Due to UMBC policy, you may not use the GL systems
for this assignment, because you will be using
the fork()
system call.
In this homework, you are writing an e-voting system for the upcoming midterm elections. The system consists of two programs. The user interface is handled by ballot. The candidates that may be voted for are represented by multiple instances of candidate.
The first task is to write candidate.c. This program takes a single command-line argument, the name of the candidate. If no name is given, display an error message and quit. Otherwise, display the name and the process's PID.
Add a global variable, representing the number of votes that
candidate received. Set this global variable to zero at startup.
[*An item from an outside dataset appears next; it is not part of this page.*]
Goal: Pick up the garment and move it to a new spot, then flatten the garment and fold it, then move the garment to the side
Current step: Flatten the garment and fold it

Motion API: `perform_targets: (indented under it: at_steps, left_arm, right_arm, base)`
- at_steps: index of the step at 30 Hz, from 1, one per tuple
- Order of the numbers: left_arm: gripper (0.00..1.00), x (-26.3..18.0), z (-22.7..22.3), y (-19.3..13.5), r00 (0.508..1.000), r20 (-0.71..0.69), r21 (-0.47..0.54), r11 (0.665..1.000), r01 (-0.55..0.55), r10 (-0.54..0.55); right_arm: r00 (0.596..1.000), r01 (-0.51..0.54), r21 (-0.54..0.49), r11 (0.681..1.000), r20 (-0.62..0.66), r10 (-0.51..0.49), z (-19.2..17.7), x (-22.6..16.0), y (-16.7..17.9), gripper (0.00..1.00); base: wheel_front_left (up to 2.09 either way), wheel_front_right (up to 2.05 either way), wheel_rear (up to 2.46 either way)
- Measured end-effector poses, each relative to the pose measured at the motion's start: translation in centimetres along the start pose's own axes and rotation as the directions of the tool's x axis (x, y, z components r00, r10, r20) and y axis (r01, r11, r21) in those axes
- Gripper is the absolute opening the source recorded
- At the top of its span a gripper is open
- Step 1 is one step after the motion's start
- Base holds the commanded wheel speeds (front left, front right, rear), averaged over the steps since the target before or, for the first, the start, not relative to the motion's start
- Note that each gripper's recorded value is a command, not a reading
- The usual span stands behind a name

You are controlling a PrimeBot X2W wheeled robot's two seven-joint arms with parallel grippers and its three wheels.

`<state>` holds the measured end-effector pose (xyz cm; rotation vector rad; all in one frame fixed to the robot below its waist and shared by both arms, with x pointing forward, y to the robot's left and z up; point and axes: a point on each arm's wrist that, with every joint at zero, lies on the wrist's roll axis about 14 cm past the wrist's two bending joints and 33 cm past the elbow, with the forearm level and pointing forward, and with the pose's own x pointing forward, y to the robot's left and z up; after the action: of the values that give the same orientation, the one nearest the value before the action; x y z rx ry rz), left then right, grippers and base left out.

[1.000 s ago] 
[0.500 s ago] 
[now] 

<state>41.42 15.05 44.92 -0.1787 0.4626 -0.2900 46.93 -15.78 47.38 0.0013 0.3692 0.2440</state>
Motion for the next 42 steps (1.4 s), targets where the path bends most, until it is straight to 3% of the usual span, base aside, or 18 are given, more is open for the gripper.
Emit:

Create a signal handler for SIGUSR1
. Every time the
process receives a SIGUSR1
, increment the global
variable. Then create another signal handler
for SIGUSR2
. When the process
receive SIGUSR2
, write to standard
error the 32-bit unsigned little-endian
integer corresponding to the vote count. That
is, do not print an ASCII representation of the
value, but literally write 32 bits.
Finally, after candidate.c has set up the signal handlers, go into an infinite loop. Within the loop, read from standard input. When the return value indicates that standard input was closed, then exit from the loop. Print an exit message and terminate the program.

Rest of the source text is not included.